Les antidouleurs ? « J’ai eu de la morphine en intraveineuse pendant 21 jours le mois dernier, ça ne m’a pas soulagée ». Unique solution désormais, la kétamine « un anesthésiant de cheval ». Ses symptômes font frémir. « La sensation de se faire lacérer par des lames pendant des heures. Quand je me penche, j’ai l’impression de me faire trancher ». Et ces décharges électriques soudaines, imprévisibles. « Des coups de poignard. La douleur est si aiguë que j’en hurle sur-le-champ ». De jour. De nuit.
Sentiment de culpabilité tenace
Et ce sentiment de culpabilité tenace qui lui colle à la peau en imaginant l’enfer qu’elle fait vivre à son entourage. « Depuis la naissance de mon petit garçon de 2 ans, je ne peux pas le porter. Je ne m’en suis pas occupée la première année, je n’ai pas pu. On l’amenait auprès de moi mais j’étais incapable de bouger, de lui donner un biberon. J’avais le sentiment d’être une mère fictive ».
Sa fille de 5 ans a été suivie deux ans et demi par une psy.

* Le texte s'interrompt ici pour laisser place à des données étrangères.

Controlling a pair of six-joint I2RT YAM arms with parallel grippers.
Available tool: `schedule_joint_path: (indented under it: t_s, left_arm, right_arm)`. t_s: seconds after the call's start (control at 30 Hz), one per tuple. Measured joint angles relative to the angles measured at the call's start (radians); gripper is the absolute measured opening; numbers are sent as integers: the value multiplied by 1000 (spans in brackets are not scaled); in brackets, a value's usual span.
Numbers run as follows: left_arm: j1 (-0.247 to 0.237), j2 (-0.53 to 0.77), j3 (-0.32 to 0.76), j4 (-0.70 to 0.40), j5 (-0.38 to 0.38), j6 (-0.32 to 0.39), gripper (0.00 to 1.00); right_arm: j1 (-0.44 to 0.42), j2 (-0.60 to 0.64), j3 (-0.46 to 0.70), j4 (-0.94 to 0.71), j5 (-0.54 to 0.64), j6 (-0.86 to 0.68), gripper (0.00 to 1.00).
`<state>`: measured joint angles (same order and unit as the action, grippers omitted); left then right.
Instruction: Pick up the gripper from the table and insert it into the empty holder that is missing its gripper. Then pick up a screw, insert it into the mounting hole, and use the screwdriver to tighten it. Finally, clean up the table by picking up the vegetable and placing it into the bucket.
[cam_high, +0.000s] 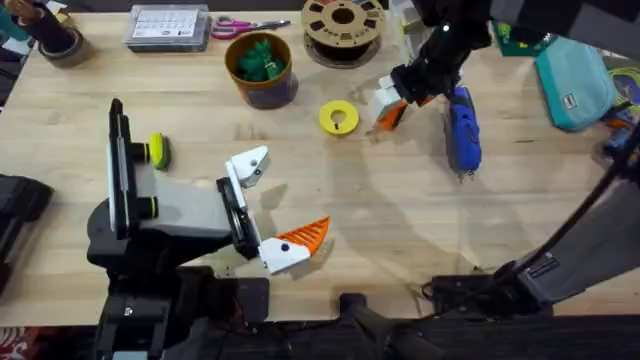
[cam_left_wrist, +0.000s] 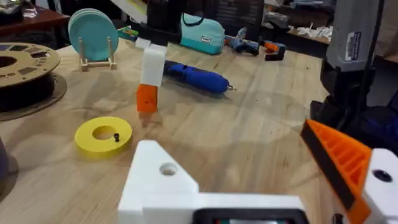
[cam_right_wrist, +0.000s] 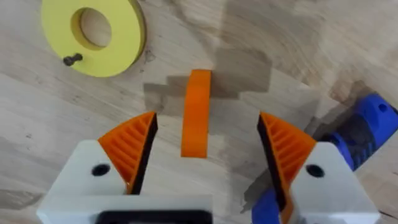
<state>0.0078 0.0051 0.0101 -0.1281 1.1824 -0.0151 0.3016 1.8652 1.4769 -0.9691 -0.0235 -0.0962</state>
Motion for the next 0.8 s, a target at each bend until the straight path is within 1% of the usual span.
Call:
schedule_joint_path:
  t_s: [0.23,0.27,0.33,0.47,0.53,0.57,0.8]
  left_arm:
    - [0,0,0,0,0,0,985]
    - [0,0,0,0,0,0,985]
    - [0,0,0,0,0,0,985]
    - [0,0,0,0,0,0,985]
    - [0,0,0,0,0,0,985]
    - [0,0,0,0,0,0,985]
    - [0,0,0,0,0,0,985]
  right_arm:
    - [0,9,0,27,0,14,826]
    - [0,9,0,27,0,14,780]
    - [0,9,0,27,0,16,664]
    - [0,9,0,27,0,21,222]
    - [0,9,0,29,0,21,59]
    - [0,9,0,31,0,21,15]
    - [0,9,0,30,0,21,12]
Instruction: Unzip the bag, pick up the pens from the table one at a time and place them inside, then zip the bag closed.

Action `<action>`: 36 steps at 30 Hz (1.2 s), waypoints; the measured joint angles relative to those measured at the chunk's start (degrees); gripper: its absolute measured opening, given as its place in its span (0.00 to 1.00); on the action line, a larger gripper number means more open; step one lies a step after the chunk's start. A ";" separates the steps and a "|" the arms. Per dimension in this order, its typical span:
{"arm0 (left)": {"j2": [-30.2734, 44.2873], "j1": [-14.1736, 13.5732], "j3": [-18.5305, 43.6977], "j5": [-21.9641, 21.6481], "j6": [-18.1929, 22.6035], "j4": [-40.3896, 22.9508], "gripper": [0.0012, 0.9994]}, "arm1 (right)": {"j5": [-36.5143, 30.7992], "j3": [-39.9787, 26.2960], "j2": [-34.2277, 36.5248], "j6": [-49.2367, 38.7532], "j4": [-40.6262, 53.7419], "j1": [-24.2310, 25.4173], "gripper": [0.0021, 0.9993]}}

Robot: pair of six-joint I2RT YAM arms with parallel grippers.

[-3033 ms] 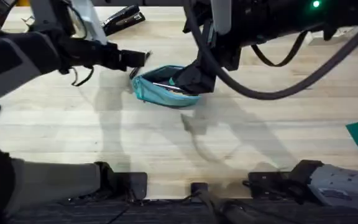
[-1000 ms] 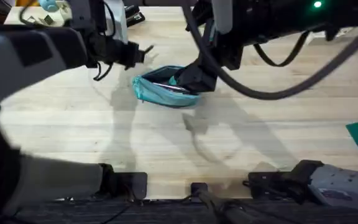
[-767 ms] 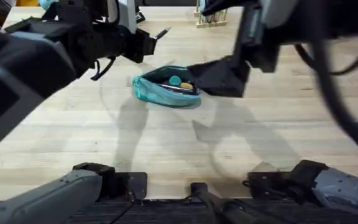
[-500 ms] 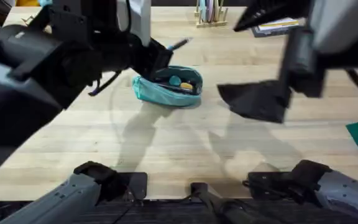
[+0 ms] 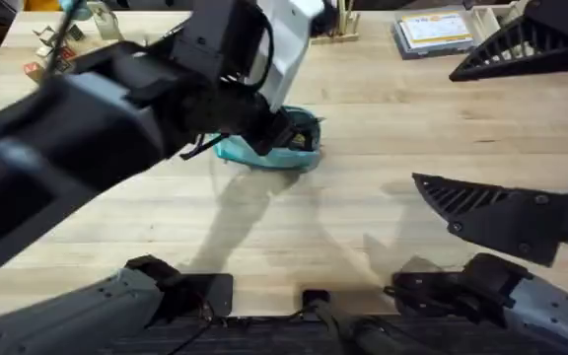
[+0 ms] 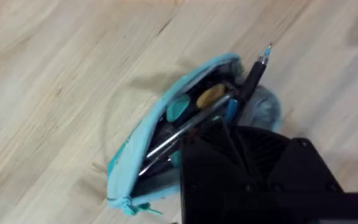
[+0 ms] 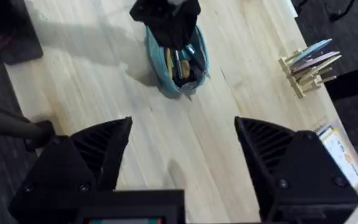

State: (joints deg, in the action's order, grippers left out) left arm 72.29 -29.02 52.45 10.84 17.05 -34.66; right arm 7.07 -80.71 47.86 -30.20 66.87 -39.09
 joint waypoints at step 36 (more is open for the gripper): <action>-3.15 -0.62 1.55 -14.75 -0.65 -2.34 0.99 | 1.53 0.00 3.74 -0.26 -0.87 -0.02 1.00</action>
State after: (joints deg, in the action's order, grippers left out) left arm 69.14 -29.63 54.00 -3.91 16.40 -36.99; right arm 8.60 -80.71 51.59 -30.46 66.00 -39.11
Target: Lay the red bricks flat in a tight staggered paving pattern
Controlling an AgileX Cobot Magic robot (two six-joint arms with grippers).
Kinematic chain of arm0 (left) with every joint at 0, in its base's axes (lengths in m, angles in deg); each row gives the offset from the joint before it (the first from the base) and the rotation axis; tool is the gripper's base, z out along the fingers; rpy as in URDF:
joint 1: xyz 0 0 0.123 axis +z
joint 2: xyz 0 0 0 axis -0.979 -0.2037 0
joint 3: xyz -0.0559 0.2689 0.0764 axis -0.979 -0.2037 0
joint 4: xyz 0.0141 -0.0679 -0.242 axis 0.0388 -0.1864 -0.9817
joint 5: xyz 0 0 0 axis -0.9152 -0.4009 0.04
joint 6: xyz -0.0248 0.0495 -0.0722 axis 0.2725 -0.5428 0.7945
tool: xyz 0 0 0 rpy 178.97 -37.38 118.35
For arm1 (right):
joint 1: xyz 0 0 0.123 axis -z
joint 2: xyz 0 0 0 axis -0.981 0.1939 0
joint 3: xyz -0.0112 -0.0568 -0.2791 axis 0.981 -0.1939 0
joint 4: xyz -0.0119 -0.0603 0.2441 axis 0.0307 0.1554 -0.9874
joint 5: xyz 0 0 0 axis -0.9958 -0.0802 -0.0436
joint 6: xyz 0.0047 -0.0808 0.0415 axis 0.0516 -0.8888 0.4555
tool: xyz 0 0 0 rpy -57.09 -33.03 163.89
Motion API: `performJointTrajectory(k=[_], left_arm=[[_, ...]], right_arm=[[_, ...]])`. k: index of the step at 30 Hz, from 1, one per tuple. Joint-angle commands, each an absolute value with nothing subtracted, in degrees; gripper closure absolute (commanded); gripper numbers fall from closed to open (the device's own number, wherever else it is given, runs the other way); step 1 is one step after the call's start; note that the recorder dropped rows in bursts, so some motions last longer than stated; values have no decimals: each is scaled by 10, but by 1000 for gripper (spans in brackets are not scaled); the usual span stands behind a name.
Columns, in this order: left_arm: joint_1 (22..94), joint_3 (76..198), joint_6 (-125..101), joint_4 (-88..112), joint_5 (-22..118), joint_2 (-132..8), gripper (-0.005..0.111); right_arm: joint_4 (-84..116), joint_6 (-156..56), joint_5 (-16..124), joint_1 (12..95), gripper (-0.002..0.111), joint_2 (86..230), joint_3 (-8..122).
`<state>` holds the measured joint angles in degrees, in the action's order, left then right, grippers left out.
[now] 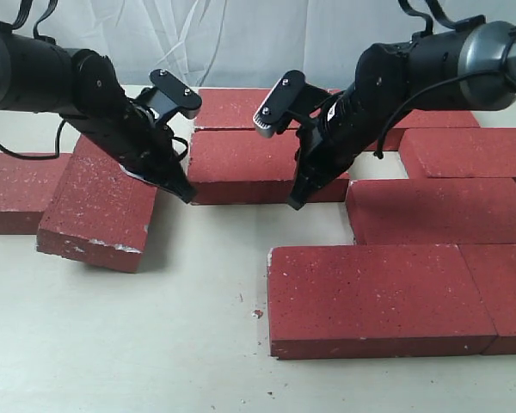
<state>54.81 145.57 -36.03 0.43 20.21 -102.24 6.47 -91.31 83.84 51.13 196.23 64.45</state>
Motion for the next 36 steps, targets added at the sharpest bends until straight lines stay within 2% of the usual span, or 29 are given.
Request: performJointTrajectory(k=[1, 11, 18, 24, 32, 36], left_arm=[[547, 1455, -356, -1, 224, -1027, 107], [547, 1454, -356, -8, 300, -1063, 107], [546, 1454, -357, -15, 308, -1065, 107], [544, 1454, -357, -24, 303, -1068, 107], [519, 1454, -372, -24, 319, -1068, 107], [519, 1454, -372, -25, 322, -1068, 107]], right_arm=[[67, -908, 846, 515, 109, 1949, 643], [73, -887, 832, 515, 109, 1940, 643], [243, -707, 842, 521, 109, 1931, 643], [237, -698, 883, 554, 109, 1931, 643], [49, -894, 990, 553, 109, 1931, 643], [21, -926, 977, 553, 109, 1933, 643]])
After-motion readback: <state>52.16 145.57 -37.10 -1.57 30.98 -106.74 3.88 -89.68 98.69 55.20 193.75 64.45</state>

Les séparations brutales dues aux traitements et hospitalisations la perturbaient. Pour Julie, qui s’appuie sur une canne et a lancé un blog pour alerter sur le sujet des prothèses de hernie, angoisse, état dépressif. « J’ai 28 ans et ma vie est foutue. Ils m’ont tout pris sauf mes enfants. Parfois on se dit qu’il vaudrait mieux se foutre en l’air… ».
En chiffre : 200 000
200 000, comme le nombre de nouveaux implants en polypropylène posés chaque année en France. Selon Me Pierre Debuisson, « 30 % d’entre eux génèrent des complications » chez les patients opérés.